*Available data:*
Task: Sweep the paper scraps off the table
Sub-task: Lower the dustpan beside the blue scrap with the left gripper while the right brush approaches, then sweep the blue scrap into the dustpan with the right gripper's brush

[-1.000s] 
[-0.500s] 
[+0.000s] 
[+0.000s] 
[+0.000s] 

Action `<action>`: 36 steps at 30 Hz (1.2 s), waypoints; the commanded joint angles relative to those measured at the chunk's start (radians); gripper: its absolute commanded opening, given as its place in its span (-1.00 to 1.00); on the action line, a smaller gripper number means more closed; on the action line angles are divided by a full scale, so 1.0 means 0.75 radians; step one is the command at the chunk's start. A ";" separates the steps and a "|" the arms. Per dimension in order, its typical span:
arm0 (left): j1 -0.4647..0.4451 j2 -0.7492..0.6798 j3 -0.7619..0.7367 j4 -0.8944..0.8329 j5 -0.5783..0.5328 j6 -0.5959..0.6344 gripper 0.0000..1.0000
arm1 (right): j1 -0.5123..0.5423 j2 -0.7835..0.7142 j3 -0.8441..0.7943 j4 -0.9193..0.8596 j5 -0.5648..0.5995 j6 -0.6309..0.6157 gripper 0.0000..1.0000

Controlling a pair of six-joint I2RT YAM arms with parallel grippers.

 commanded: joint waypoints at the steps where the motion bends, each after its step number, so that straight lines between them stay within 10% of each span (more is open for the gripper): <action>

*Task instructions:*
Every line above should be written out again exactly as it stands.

*Exercise solution:*
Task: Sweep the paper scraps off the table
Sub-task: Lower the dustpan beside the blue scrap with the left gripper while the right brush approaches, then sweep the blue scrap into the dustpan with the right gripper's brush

[-1.000s] 
[-0.500s] 
[+0.000s] 
[+0.000s] 
[+0.000s] 

Action `<action>`: 36 steps at 30 Hz (1.2 s), waypoints; the commanded joint angles relative to those measured at the chunk's start (radians); gripper: its absolute commanded opening, given as its place in its span (-1.00 to 1.00); on the action line, a smaller gripper number means more closed; on the action line angles are divided by a full scale, so 1.0 means 0.75 radians; step one is the command at the chunk's start. A ";" separates the steps and a "|" the arms. Per dimension in order, its typical span:
arm0 (left): j1 -0.4647..0.4451 j2 -0.7492..0.6798 j3 -0.7619..0.7367 j4 -0.8944..0.8329 j5 -0.5783..0.5328 j6 -0.5959..0.6344 gripper 0.0000..1.0000
arm1 (right): j1 -0.5123..0.5423 j2 -0.7835..0.7142 j3 -0.8441..0.7943 j4 -0.9193..0.8596 j5 -0.5648..0.5995 j6 -0.6309..0.6157 gripper 0.0000..1.0000

Controlling a pair of six-joint I2RT YAM arms with parallel grippers.

 commanded: joint waypoints at the steps where the motion bends, each after its step number, so that straight lines between them stay within 10% of each span (more is open for the gripper): <action>

Nothing further is required of the output.